**DIRECTIONS**
Each line starting at the one that contains "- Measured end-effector" and ending at the one that contains "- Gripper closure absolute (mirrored" must be returned exactly, and the rest of the listing is left out.

**THE DATA**
┌──

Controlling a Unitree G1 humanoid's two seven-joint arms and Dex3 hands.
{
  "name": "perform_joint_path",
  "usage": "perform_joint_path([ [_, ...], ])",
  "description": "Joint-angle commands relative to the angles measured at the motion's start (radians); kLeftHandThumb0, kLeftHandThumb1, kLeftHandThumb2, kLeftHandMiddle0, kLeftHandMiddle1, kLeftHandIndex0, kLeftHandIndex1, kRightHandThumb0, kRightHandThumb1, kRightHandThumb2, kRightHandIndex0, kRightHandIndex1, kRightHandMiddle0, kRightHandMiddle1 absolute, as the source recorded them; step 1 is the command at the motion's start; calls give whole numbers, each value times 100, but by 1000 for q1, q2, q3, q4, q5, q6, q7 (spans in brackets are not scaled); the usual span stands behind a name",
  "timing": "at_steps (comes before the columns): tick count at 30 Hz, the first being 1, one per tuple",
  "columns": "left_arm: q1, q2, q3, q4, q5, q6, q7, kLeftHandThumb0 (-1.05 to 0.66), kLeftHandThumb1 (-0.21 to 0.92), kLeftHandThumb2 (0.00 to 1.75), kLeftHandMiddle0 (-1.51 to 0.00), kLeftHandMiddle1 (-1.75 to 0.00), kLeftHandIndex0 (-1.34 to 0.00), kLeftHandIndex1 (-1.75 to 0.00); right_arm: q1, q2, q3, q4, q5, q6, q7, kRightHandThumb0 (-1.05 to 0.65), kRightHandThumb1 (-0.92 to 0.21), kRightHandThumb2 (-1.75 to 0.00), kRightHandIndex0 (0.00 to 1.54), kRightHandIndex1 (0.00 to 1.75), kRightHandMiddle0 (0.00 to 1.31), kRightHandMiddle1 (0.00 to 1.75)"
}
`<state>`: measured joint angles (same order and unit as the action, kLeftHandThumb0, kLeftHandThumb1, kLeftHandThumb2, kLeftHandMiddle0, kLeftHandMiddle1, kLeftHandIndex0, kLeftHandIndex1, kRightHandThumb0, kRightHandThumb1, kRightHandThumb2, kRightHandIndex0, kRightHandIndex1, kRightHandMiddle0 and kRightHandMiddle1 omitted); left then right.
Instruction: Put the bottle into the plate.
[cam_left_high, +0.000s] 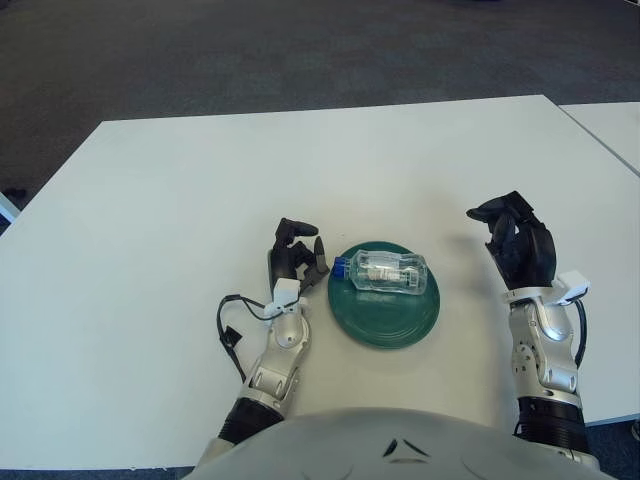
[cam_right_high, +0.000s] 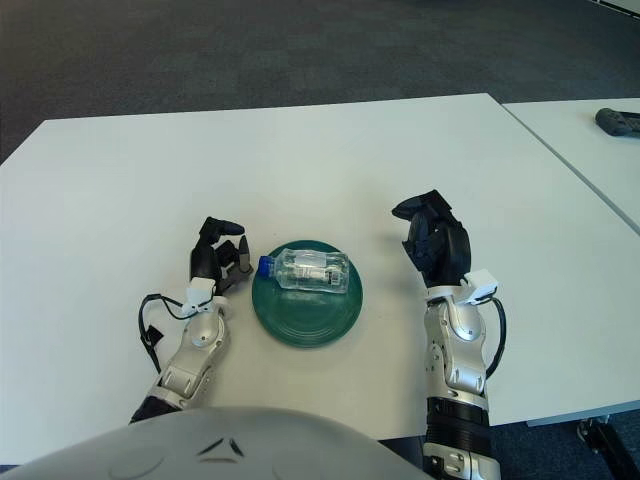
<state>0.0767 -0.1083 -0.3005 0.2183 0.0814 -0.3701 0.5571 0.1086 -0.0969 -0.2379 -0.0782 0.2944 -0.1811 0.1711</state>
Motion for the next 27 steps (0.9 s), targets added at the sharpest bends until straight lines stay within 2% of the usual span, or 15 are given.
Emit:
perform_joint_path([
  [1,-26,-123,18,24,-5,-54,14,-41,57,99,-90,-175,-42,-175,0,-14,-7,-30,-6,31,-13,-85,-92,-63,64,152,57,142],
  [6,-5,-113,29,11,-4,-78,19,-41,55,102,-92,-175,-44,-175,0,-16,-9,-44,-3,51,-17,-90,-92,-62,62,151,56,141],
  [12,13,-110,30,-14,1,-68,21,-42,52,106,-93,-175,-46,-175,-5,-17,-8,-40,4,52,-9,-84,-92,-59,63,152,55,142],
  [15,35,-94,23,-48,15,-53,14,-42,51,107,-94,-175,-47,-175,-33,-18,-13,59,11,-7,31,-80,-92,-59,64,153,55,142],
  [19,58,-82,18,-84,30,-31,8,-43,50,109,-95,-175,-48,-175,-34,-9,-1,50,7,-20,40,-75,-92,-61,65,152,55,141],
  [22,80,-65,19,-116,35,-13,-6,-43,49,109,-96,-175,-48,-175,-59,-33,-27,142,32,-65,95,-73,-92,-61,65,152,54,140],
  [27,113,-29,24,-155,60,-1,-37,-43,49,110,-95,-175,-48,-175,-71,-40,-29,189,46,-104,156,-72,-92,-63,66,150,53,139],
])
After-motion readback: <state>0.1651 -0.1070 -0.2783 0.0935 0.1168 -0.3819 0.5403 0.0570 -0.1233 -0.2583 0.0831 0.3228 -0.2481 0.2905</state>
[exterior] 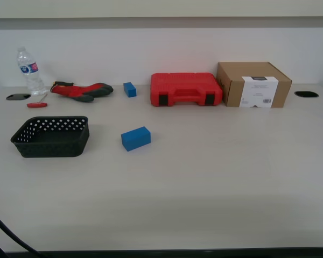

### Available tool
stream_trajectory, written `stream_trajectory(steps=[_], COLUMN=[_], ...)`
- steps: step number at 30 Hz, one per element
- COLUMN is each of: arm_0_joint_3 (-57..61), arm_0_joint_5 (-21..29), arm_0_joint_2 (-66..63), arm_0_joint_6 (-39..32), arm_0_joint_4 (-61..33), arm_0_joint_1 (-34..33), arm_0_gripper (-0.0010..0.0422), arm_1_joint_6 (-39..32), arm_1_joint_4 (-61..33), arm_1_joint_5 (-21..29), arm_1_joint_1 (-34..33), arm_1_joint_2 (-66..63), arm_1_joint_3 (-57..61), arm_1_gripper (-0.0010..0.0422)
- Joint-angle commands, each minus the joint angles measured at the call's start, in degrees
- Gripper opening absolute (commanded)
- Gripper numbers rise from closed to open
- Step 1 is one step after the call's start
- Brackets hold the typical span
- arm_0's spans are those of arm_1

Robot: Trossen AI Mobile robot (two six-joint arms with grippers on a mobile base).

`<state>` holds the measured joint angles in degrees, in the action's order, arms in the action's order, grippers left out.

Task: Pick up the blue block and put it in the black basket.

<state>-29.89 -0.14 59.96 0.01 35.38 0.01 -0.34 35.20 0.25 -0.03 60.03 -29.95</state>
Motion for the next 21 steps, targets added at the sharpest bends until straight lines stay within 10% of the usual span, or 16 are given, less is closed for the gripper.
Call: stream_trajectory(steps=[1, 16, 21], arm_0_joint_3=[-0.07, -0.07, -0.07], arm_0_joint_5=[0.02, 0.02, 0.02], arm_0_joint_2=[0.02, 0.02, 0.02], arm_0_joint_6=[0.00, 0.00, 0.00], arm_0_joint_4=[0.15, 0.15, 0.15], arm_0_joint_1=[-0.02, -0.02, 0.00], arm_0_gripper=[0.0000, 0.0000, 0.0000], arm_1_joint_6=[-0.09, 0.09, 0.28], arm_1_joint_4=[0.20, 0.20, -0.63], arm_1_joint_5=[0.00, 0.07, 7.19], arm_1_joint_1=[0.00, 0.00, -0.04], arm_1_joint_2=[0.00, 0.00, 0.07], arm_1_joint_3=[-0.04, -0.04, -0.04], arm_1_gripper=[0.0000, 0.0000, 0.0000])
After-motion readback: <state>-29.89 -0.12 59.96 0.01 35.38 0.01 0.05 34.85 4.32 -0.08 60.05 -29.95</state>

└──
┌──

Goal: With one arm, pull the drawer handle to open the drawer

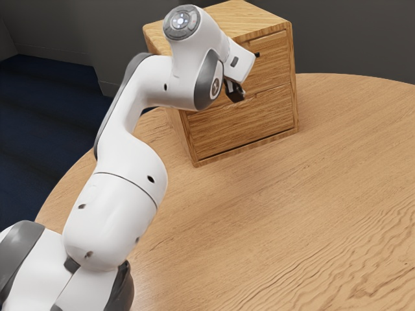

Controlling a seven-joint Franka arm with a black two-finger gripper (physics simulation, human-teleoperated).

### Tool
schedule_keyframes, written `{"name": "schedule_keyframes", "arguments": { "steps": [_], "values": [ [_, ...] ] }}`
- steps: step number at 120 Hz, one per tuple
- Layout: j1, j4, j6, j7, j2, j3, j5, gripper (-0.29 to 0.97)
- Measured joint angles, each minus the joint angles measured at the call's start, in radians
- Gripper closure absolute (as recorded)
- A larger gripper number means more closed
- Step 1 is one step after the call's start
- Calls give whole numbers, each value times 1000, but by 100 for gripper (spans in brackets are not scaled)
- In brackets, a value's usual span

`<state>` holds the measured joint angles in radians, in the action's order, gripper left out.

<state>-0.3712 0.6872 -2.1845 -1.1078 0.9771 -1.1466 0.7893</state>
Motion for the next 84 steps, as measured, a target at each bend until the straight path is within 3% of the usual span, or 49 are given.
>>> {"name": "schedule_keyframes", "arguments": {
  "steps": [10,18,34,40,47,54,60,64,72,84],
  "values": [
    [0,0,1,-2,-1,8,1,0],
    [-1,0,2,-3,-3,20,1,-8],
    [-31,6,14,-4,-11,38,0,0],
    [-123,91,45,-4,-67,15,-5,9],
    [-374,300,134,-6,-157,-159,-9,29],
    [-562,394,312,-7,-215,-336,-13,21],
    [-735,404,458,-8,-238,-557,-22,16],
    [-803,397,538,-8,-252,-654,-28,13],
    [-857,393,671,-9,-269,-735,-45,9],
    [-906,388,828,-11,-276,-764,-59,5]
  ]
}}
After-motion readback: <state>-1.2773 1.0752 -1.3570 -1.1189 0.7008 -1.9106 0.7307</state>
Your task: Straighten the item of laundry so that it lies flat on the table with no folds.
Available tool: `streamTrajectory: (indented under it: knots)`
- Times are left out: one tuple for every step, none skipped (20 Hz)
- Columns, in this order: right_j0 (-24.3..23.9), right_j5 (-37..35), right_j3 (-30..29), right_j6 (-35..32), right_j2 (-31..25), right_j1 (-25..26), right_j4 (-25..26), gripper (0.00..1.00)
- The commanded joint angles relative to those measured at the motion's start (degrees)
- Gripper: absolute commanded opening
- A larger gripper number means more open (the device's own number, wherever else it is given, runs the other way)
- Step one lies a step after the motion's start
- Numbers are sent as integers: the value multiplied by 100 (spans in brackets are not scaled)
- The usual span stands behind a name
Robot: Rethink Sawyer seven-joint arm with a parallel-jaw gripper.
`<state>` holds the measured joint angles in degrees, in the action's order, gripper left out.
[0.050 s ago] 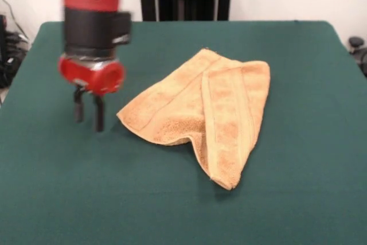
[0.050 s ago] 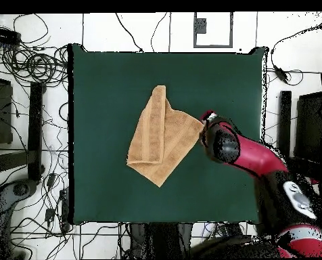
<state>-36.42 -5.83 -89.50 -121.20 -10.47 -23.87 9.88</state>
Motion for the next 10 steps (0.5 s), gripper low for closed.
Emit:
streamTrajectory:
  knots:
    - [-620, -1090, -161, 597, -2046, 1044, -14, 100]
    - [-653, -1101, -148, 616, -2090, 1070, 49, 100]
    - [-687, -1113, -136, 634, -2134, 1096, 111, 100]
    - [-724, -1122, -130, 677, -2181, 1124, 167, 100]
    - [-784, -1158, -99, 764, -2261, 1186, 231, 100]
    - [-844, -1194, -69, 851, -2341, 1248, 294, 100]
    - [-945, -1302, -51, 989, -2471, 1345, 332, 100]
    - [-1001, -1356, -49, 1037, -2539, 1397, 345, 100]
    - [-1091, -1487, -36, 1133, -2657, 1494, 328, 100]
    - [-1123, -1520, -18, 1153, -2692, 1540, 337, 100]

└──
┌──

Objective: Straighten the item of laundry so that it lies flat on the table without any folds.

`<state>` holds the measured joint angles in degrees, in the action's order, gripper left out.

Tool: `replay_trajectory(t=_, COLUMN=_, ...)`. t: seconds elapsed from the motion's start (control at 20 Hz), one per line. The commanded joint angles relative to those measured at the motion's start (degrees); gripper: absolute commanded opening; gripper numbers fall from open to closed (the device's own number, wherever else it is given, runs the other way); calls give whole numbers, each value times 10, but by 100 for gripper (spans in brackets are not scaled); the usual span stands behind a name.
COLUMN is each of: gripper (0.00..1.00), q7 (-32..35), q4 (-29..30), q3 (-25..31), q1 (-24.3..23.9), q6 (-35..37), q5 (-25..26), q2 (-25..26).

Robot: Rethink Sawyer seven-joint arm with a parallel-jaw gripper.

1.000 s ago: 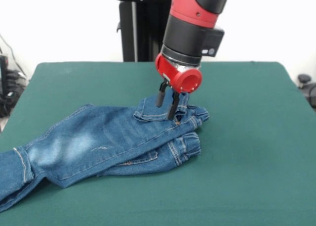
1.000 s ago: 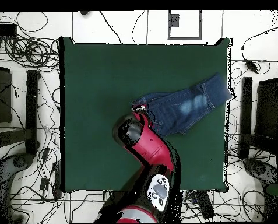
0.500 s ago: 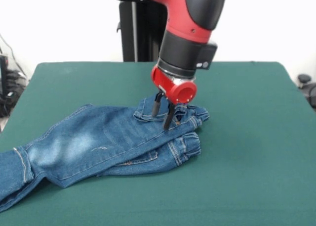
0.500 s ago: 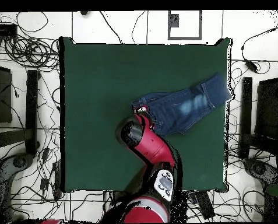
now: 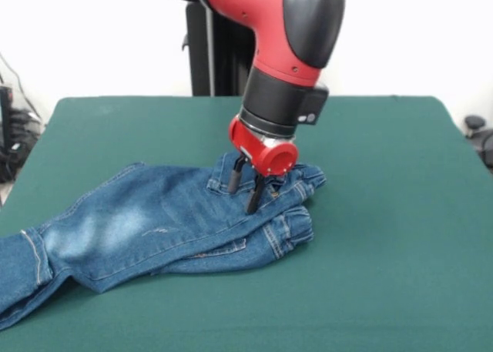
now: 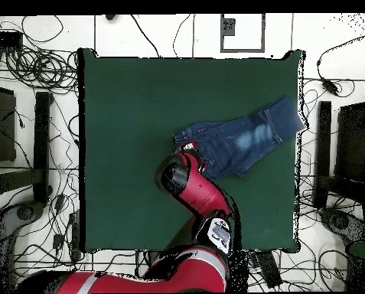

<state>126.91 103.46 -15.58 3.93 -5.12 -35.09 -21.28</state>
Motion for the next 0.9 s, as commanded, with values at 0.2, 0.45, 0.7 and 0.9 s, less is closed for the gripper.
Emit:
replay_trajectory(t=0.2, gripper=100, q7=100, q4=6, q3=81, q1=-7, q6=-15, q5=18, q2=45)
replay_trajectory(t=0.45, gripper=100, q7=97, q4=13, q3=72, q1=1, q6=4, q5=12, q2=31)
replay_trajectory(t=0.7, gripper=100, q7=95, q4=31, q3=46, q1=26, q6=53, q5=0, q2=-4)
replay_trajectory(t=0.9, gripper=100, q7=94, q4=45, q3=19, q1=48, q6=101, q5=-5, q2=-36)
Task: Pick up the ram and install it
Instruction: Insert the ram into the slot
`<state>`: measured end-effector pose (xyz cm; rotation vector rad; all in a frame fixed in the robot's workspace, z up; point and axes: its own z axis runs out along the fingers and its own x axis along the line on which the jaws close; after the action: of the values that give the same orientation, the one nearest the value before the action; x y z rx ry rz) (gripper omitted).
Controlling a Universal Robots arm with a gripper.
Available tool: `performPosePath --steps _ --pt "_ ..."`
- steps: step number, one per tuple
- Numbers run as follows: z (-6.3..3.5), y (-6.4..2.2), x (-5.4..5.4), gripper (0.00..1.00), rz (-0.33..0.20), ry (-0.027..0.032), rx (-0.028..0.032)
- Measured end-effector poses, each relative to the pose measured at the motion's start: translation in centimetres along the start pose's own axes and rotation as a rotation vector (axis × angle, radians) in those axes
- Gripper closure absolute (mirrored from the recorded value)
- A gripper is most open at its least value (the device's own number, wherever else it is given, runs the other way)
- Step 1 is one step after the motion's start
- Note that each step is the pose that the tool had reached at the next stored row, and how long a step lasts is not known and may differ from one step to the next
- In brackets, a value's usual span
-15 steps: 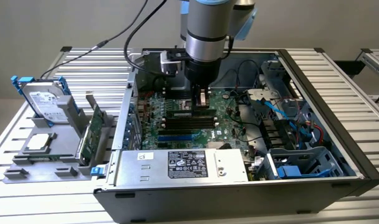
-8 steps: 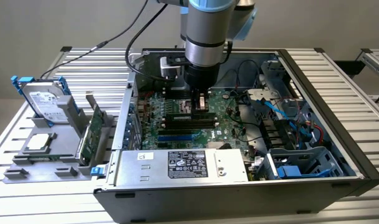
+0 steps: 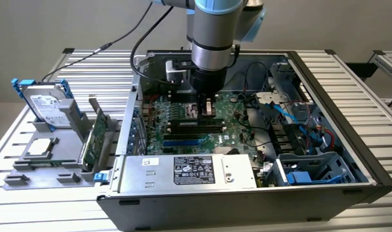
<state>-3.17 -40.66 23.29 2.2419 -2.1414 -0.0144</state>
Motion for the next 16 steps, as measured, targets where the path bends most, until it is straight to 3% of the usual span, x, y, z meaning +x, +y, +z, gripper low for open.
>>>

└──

**ANSWER BOX**
- Measured end-effector poses, each relative to the pose measured at the motion's start: translation in centimetres along the start pose's own axes and rotation as a rotation vector (axis × angle, radians) in those axes
- Gripper closure absolute (mirrored from the recorded value)

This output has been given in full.